Prohibits using AI to create or distribute nonconsensual digital forgeries. Requires platforms to remove nonconsensual intimate images upon request. Assigns penalties, establishes procedures for removal requests, and involves FTC for enforcement. Includes rules on threats, restitution, and forfeiture.
Analysis summaries, actor details, and coverage mappings were LLM-classified and may contain errors.
This is a binding federal statute enacted by the U.S. Congress with criminal penalties, mandatory platform obligations, and FTC enforcement mechanisms.
The document primarily addresses risks related to malicious actors (4.1, 4.3), privacy compromise (2.1), toxic content exposure (1.2), and AI system capabilities (7.2). It focuses on preventing harm from nonconsensual intimate imagery, including AI-generated deepfakes, through criminal prohibitions and platform removal requirements.
The document primarily governs the Information sector, specifically online platforms, websites, and applications that host user-generated content. It applies to covered platforms including social media, content-sharing services, and other interactive computer services.
The document primarily addresses the Deploy and Operate and Monitor stages of the AI lifecycle, focusing on the publication and distribution of AI-generated content (digital forgeries) and requiring platforms to monitor and remove such content. It does not address earlier stages like planning, data collection, or model development.
The document explicitly addresses AI-generated content through its definition of 'digital forgery' created using machine learning, artificial intelligence, or other computer-generated means. It focuses on generative AI capabilities that create synthetic intimate imagery. The document does not distinguish between different types of AI systems, models, or compute thresholds.

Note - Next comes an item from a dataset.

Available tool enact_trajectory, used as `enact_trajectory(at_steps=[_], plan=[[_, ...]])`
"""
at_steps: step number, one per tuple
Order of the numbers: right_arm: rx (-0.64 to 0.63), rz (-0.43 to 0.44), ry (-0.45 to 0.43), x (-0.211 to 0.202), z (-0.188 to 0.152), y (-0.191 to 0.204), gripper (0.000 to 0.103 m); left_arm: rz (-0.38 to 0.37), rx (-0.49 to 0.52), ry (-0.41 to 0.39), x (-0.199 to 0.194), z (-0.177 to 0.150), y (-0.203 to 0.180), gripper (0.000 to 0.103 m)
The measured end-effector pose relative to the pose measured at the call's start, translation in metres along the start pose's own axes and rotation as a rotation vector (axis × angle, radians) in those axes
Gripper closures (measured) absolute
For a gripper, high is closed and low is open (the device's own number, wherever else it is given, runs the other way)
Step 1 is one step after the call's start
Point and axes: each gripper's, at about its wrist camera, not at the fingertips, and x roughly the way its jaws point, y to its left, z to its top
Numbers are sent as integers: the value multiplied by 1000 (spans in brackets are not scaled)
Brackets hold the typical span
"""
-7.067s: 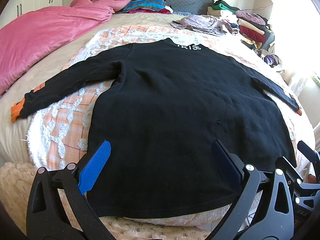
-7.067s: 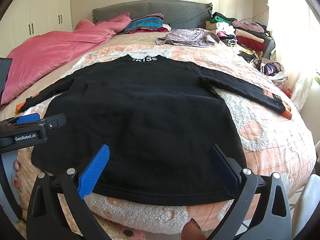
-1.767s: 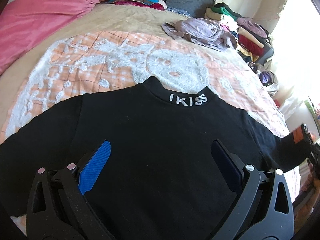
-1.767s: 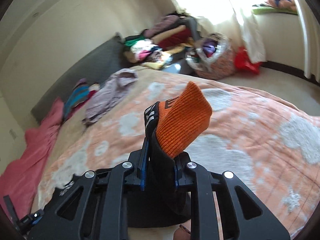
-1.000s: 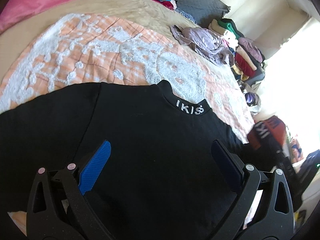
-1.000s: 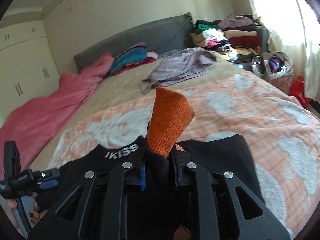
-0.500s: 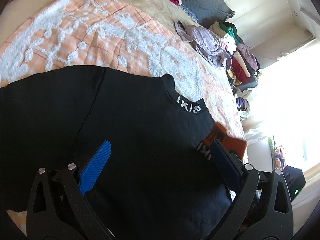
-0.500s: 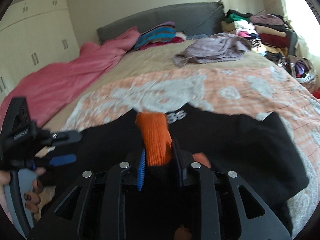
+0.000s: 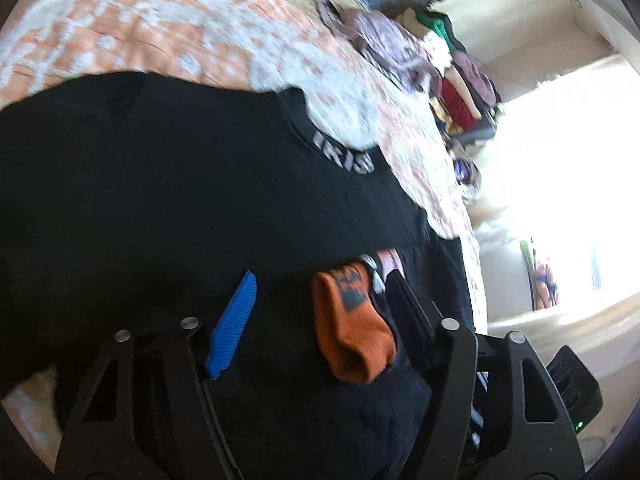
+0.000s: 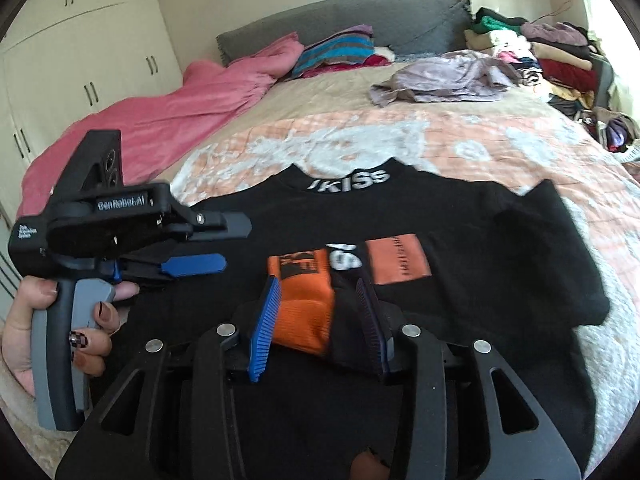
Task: Fold small clothes
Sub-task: 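Lift the cuff with the right tool, lay sleeve across shirt body, release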
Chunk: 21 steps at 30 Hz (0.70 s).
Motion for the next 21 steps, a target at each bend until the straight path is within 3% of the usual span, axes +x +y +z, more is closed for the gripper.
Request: enact_trajectory(at_steps=[7, 10, 11, 12, 13, 17, 21], plan=[[118, -52, -54, -33, -8, -40, 64, -34, 11, 69, 29, -14, -12, 55], [157, -70, -52, -38, -14, -53, 64, -17, 35, 68, 41, -19, -18, 65], [169, -77, -50, -39, -16, -57, 64, -8, 56, 64, 44, -20, -22, 75], [181, -83, -48, -40, -17, -61, 64, -6, 65, 62, 46, -20, -23, 91], [195, -88, -46, -41, -20, -66, 64, -18, 70, 64, 47, -20, -24, 96], [222, -101, -43, -45, -23, -76, 64, -75, 111, 26, 32, -15, -36, 98], [237, -105, -51, -51, -22, -82, 64, -125, 158, -83, -9, -4, -50, 99]])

United States Congress (Senate and House of Representatives)
The document is a federal statute enacted by the legislative branch of the U.S. government, as indicated by the enactment clause and passage notation.
Federal Trade Commission (FTC); federal courts; law enforcement agencies
The FTC is designated as the primary enforcement body for platform compliance obligations, while federal courts handle criminal prosecutions for individuals who violate the publication prohibitions.
Federal Trade Commission (FTC); federal courts
The FTC has ongoing monitoring and enforcement authority over covered platforms' compliance with notice and takedown obligations. Courts monitor compliance through criminal proceedings and restitution orders.
Covered platforms (websites, online services, online applications, mobile applications that provide forums for user-generated content or host nonconsensual intimate visual depictions); any person who publishes nonconsensual intimate visual depictions or digital forgeries
The Act targets both platforms that host content and individuals who create or publish nonconsensual intimate imagery, including AI-generated deepfakes. Covered platforms must establish removal processes, while individuals face criminal penalties for publishing such content.